Symmetric power
From HandWiki
In mathematics, the n-th symmetric power of an object X is the quotient of the n-fold product [math]\displaystyle{ X^n:=X \times \cdots \times X }[/math] by the permutation action of the symmetric group [math]\displaystyle{ \mathfrak{S}_n }[/math]. More precisely, the notion exists at least in the following three areas:
- In linear algebra, the n-th symmetric power of a vector space V is the vector subspace of the symmetric algebra of V consisting of degree-n elements (here the product is a tensor product).
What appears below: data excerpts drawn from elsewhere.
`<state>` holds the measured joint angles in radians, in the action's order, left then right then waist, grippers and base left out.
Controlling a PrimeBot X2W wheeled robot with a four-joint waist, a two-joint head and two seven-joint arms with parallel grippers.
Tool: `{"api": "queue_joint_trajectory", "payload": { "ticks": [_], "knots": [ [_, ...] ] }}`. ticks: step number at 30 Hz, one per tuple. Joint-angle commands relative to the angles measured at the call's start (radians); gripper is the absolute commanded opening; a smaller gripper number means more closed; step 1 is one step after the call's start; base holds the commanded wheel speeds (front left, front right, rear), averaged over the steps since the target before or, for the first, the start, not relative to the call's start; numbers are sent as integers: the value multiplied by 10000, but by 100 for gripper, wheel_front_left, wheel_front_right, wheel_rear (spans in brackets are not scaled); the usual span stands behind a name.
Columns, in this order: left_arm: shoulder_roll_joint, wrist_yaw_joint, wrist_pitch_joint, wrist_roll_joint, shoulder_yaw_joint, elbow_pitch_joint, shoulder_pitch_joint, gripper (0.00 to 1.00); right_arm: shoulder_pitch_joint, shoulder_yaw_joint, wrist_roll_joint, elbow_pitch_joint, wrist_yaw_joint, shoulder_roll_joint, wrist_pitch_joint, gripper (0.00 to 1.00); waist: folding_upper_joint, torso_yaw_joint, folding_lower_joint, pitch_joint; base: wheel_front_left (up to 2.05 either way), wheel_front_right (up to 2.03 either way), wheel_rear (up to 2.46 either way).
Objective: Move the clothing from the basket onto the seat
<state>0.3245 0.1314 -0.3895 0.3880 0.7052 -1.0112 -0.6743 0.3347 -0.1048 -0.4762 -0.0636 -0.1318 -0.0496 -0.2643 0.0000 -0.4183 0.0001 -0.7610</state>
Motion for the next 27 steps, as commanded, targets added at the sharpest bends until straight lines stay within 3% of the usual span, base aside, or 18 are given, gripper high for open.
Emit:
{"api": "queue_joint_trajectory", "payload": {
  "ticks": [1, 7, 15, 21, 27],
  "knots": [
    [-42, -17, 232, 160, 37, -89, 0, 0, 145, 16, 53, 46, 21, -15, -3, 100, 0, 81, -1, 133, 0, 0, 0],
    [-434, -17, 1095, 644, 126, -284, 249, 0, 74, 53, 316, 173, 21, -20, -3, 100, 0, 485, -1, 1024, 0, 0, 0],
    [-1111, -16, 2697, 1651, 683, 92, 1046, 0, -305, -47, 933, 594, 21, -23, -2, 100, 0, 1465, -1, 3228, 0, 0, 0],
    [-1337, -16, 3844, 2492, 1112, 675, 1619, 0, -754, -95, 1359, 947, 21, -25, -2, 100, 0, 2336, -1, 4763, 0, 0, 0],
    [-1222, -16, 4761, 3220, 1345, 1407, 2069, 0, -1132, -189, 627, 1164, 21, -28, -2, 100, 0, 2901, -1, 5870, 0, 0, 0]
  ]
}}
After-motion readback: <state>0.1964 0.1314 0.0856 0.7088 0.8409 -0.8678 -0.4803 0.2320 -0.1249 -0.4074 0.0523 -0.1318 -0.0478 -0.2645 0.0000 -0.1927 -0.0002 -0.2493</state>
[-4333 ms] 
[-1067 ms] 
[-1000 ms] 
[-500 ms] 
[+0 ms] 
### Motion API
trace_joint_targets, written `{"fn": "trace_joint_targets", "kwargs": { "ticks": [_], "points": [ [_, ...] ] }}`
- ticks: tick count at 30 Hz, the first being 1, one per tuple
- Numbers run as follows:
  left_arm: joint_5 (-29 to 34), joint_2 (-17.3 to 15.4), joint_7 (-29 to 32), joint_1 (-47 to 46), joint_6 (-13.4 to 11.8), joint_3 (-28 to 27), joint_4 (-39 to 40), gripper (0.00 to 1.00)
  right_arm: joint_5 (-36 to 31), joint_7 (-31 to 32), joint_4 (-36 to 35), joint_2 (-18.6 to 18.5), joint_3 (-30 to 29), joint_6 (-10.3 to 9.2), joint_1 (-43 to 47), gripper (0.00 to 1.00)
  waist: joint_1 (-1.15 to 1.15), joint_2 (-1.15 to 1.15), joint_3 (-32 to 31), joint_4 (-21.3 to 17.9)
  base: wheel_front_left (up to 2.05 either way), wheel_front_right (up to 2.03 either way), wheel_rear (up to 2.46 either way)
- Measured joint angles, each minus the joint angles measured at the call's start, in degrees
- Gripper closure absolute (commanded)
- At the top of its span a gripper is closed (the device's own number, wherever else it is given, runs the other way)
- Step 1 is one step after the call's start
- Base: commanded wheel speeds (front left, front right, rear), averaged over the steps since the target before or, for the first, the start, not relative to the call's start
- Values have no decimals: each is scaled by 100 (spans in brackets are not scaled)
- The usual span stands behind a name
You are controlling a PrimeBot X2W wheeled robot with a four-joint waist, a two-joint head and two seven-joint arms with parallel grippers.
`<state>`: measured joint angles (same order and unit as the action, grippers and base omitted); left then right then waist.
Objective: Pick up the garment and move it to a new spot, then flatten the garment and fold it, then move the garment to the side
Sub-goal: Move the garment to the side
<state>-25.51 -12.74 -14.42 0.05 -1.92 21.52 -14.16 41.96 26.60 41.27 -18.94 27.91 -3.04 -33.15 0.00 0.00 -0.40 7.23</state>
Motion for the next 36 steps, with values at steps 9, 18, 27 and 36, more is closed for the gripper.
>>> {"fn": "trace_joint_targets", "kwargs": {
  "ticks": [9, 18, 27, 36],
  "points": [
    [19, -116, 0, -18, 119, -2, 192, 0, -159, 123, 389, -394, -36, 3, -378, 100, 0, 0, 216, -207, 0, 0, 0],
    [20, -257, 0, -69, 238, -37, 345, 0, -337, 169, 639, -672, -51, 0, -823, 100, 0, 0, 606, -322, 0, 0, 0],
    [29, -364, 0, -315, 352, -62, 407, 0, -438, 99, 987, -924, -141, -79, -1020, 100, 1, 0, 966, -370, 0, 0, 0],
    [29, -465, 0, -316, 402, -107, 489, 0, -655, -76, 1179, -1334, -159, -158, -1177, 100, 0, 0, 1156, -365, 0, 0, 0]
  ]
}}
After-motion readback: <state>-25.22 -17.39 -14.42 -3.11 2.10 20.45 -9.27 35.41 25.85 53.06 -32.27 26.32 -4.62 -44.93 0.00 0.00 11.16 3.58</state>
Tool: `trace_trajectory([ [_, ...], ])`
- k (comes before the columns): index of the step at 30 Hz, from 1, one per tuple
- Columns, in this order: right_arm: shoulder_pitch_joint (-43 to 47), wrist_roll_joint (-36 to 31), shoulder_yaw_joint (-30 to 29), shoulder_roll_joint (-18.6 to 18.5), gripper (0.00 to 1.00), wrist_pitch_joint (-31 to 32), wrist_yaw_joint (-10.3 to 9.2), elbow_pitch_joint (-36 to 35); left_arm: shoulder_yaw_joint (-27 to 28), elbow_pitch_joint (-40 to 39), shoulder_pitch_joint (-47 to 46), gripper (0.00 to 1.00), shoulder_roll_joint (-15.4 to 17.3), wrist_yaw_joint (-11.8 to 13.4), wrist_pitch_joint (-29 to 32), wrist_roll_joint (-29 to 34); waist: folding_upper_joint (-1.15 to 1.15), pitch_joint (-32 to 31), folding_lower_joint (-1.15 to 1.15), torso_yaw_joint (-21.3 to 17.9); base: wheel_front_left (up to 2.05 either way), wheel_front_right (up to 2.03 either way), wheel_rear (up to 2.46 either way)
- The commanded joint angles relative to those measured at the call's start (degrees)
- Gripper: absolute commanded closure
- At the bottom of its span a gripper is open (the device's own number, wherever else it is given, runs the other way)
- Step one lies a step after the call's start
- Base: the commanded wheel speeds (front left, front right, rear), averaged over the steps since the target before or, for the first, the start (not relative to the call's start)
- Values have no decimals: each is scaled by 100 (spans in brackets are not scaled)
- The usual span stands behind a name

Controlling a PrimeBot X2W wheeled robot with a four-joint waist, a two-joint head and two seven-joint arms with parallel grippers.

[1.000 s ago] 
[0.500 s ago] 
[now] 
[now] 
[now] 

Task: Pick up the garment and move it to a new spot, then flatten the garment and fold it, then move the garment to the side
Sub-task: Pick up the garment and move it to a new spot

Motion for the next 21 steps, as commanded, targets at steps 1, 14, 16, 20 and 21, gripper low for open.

- In algebraic topology, the n-th symmetric power of a topological space X is the quotient space [math]\displaystyle{ X^n/\mathfrak{S}_n }[/math], as in the beginning of this article.
- In algebraic geometry, a symmetric power is defined in a way similar to that in algebraic topology. For example, if [math]\displaystyle{ X = \operatorname{Spec}(A) }[/math] is an affine variety, then the GIT quotient [math]\displaystyle{ \operatorname{Spec}((A \otimes_k \dots \otimes_k A)^{\mathfrak{S}_n}) }[/math] is the n-th symmetric power of X.
References
- Eisenbud, David; Harris, Joe, 3264 and All That: A Second Course in Algebraic Geometry, Cambridge University Press, ISBN 978-1-107-01708-5, https://books.google.com/books?id=au67CwAAQBAJ&pg=PR5
External links
- Hopkins, Michael J. (March 2018). "Symmetric powers of the sphere". http://www.math.harvard.edu/~lurie/ThursdayFall2017/Lecture13-Symmetric-power.pdf.
Original source: https://en.wikipedia.org/wiki/Symmetric power.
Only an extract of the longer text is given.